* About this task: The required output is the line with "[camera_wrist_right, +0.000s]" plus all lines that follow it to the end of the listing below, written out exactly, with no pictures.

* Exercise inputs:

------------------------------------------------

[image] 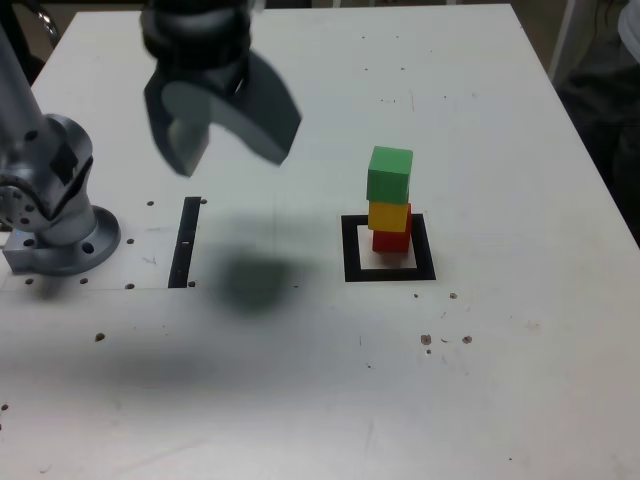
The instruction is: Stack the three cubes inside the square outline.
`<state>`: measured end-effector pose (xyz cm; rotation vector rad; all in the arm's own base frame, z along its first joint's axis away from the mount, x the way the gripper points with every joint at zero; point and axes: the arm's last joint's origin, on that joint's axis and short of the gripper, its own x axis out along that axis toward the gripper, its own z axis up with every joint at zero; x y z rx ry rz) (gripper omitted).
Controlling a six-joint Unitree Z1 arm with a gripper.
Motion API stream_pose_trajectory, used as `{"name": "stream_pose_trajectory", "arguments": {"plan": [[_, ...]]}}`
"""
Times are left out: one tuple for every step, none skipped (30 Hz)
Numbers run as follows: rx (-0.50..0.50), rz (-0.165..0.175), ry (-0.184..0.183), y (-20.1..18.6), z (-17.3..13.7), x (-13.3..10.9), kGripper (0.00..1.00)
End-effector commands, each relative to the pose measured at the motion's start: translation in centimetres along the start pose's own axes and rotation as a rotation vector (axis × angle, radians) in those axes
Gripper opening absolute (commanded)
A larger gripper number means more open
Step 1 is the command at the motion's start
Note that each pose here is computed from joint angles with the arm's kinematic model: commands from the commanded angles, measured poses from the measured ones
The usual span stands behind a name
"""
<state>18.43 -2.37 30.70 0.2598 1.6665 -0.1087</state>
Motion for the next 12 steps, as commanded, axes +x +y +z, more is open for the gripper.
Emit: {"name": "stream_pose_trajectory", "arguments": {"plan": [[-0.002,-0.006,0.053,-0.2,-0.9,1.9,0.99],[-0.005,-0.006,0.062,-0.2,-1.1,2.5,0.99],[-0.012,-0.006,0.073,-0.2,-1.3,3.3,0.99],[-0.018,-0.005,0.081,-0.1,-1.5,3.9,0.99],[-0.025,-0.004,0.088,0.0,-1.7,4.5,0.99],[-0.032,-0.003,0.095,0.1,-1.9,5.1,0.99],[-0.04,0.0,0.102,0.2,-2.1,5.6,0.99],[-0.047,0.002,0.111,0.4,-2.4,6.0,0.99],[-0.053,0.005,0.12,0.5,-2.6,6.5,0.99],[-0.057,0.007,0.128,0.6,-2.9,6.9,0.99],[-0.06,0.009,0.133,0.6,-3.1,7.2,0.99],[-0.061,0.01,0.137,0.7,-3.3,7.5,1.0]]}}
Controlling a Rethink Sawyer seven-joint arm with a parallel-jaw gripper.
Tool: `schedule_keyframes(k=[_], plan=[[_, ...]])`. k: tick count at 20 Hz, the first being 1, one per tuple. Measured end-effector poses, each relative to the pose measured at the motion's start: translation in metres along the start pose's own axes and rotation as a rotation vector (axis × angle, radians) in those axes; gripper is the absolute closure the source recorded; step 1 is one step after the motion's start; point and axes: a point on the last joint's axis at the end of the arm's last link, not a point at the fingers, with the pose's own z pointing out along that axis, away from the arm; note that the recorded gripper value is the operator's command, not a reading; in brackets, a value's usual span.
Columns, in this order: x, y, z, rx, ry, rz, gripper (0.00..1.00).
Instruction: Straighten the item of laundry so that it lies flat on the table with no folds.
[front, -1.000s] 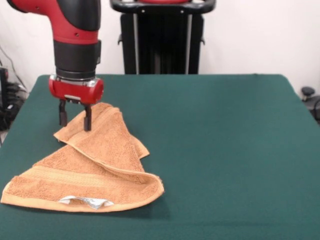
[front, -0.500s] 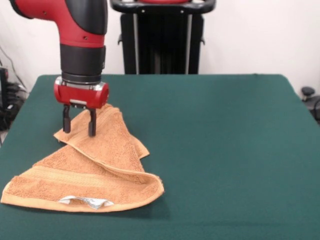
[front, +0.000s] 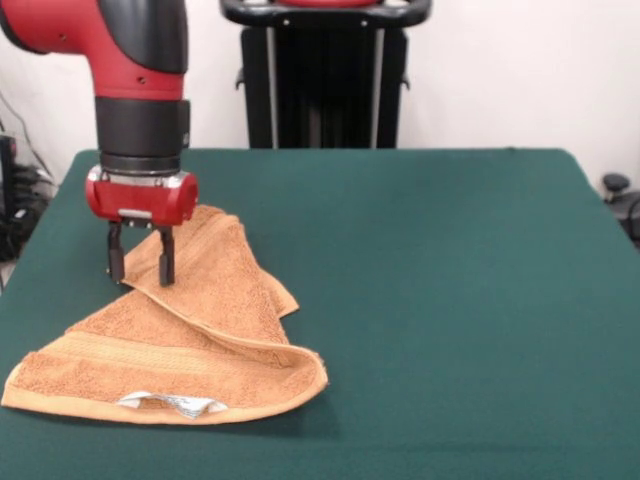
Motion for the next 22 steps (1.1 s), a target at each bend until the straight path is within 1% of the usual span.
schedule_keyframes(k=[3,9,12,19,20,22], plan=[[0.004,-0.006,0.006,-0.024,-0.003,0.016,0.0],[0.014,-0.01,0.014,-0.054,-0.004,0.017,0.0],[0.013,-0.007,0.015,-0.064,-0.012,0.008,0.0],[0.012,-0.003,0.015,-0.066,-0.018,0.002,0.0],[0.011,0.002,0.016,-0.068,-0.022,-0.005,1.0],[0.011,0.003,0.016,-0.069,-0.023,-0.007,1.0]])
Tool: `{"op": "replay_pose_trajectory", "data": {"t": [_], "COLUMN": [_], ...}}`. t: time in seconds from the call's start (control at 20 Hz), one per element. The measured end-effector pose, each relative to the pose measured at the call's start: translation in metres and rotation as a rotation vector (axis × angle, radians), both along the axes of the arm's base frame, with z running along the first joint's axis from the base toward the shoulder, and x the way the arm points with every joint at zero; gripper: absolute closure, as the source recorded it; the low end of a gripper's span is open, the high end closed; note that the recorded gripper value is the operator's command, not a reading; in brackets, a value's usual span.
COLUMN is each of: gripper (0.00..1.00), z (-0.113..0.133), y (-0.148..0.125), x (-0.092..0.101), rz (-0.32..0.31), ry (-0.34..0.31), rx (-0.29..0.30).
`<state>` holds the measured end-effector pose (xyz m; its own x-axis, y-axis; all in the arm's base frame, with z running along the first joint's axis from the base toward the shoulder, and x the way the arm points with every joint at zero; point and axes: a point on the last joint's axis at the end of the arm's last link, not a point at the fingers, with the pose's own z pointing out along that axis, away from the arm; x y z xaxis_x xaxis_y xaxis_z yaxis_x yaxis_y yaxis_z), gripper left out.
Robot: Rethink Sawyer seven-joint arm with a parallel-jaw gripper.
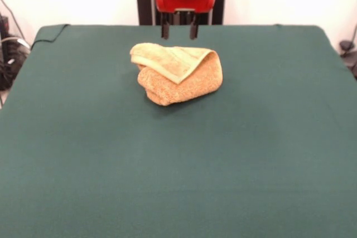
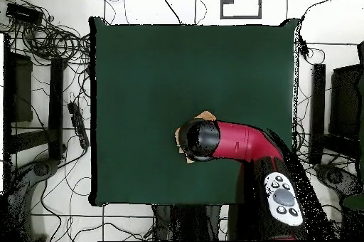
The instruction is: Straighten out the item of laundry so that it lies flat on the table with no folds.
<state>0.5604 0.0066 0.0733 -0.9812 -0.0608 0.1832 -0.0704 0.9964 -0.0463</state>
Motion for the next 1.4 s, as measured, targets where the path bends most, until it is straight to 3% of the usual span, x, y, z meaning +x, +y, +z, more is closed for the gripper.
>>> {"op": "replay_pose_trajectory", "data": {"t": [0.7, 1.0, 1.4], "gripper": [0.00, 0.00, 0.00], "z": [-0.038, -0.066, -0.084], "y": [-0.014, -0.007, -0.006], "x": [0.028, 0.022, 0.022], "rz": [-0.025, -0.021, -0.021], "ry": [-0.004, 0.030, 0.024], "rx": [0.033, 0.051, 0.055]}}
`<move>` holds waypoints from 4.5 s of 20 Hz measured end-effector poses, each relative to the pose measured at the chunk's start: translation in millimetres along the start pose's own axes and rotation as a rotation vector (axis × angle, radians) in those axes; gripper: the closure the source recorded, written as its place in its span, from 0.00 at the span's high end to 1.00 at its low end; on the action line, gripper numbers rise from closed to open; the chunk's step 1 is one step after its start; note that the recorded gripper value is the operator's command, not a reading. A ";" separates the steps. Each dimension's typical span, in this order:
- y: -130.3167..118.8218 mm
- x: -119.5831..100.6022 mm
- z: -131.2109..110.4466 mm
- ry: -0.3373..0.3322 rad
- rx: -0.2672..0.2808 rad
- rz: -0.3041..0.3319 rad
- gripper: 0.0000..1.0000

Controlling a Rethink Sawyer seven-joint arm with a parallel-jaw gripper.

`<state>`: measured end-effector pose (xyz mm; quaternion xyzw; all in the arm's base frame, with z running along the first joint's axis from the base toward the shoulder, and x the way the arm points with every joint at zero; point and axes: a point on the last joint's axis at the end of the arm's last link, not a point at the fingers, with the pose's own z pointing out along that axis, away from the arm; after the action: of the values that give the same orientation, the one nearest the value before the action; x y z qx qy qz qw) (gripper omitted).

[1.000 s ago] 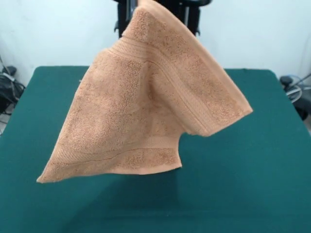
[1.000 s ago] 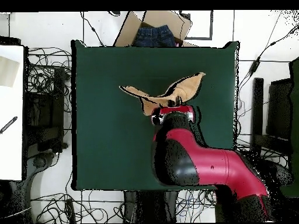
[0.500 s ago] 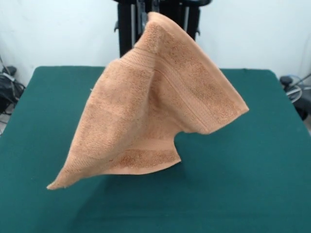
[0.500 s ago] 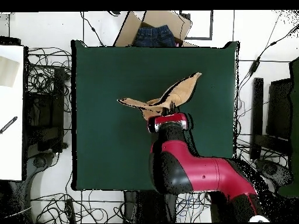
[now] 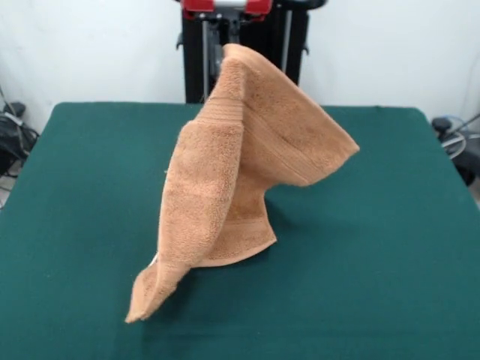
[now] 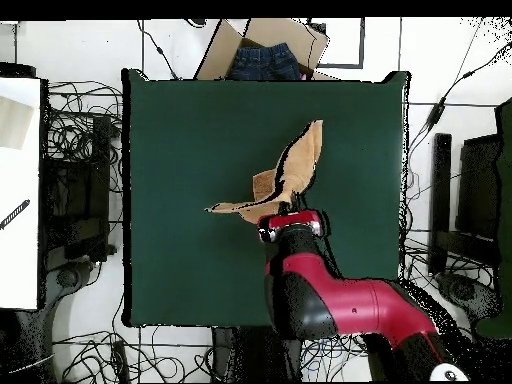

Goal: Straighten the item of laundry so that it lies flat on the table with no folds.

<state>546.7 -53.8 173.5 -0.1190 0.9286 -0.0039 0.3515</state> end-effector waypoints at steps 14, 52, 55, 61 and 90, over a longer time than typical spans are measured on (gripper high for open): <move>-64.6 42.0 -22.0 0.179 -0.055 0.136 0.00; -63.4 70.7 -70.9 0.287 -0.096 0.129 1.00; -60.6 50.5 -69.8 0.307 -0.085 0.157 1.00; -8.6 -21.9 -38.5 0.395 -0.137 0.032 1.00; -6.0 -29.5 91.8 0.601 -0.190 0.098 1.00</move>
<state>629.3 -46.0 124.2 -0.1000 0.9917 0.0648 0.0484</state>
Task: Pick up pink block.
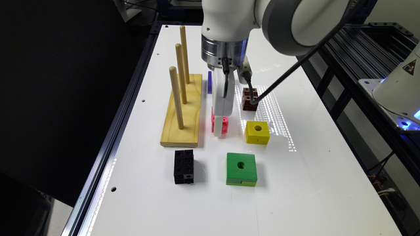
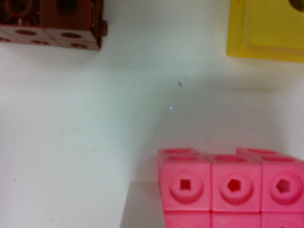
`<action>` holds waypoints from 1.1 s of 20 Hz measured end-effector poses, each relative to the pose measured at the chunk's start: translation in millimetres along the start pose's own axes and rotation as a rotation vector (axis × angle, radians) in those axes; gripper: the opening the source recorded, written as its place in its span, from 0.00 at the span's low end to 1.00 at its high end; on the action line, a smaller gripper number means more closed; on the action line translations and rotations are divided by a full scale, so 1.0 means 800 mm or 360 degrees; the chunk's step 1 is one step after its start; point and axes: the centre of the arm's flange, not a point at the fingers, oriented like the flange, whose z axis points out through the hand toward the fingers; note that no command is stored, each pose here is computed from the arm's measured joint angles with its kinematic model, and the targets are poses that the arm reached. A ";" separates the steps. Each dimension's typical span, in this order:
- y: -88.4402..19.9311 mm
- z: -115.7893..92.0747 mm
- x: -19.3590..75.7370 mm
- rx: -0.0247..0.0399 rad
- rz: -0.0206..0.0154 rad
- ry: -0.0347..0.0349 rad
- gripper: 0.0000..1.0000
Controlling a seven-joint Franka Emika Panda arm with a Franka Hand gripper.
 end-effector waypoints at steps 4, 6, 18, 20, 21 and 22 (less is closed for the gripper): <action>-0.002 -0.030 0.000 -0.0013 -0.00057 0.0001 0.00; -0.002 -0.036 -0.001 -0.0016 -0.00067 0.0000 0.00; -0.003 -0.085 -0.004 -0.0033 -0.00162 0.0006 0.00; -0.003 -0.086 -0.004 -0.0031 -0.00164 0.0007 0.00; -0.004 -0.090 -0.004 -0.0027 -0.00170 0.0012 0.00; -0.004 -0.096 -0.004 -0.0026 -0.00178 0.0016 0.00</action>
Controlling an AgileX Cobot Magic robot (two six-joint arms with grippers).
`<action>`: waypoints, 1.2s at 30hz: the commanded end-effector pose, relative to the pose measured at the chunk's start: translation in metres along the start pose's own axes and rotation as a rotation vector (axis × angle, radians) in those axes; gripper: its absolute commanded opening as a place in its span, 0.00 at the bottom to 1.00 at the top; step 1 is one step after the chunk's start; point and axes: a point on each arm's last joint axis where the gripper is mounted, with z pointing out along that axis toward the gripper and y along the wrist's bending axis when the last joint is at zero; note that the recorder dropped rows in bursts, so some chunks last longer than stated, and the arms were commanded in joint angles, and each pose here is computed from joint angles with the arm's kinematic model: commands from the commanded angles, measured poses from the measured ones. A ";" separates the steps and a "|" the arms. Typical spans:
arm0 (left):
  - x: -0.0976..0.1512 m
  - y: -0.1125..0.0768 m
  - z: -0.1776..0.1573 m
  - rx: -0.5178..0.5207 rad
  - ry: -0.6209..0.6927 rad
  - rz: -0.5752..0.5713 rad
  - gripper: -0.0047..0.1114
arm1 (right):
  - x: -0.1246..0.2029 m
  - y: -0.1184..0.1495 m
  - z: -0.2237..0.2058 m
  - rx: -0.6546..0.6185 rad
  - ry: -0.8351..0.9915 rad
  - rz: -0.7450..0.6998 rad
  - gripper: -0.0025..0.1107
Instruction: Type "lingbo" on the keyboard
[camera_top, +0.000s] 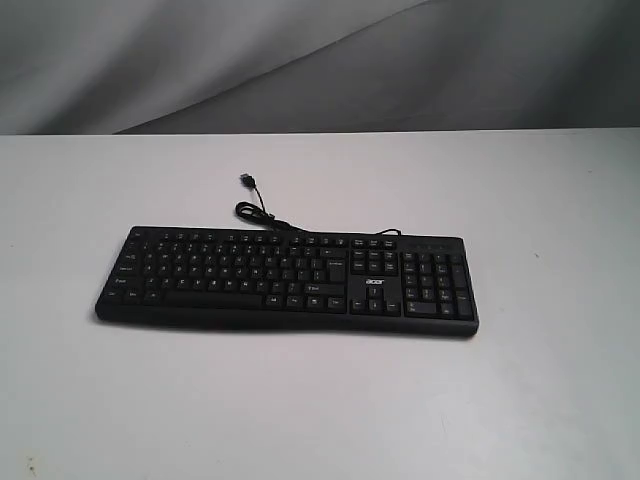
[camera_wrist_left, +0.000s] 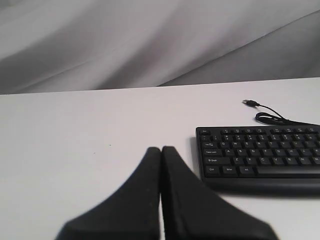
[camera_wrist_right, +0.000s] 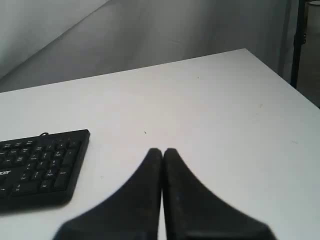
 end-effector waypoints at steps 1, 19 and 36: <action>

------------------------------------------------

* Answer section:
[camera_wrist_right, +0.000s] 
 end-effector waypoints at steps 1, 19 and 36: <action>

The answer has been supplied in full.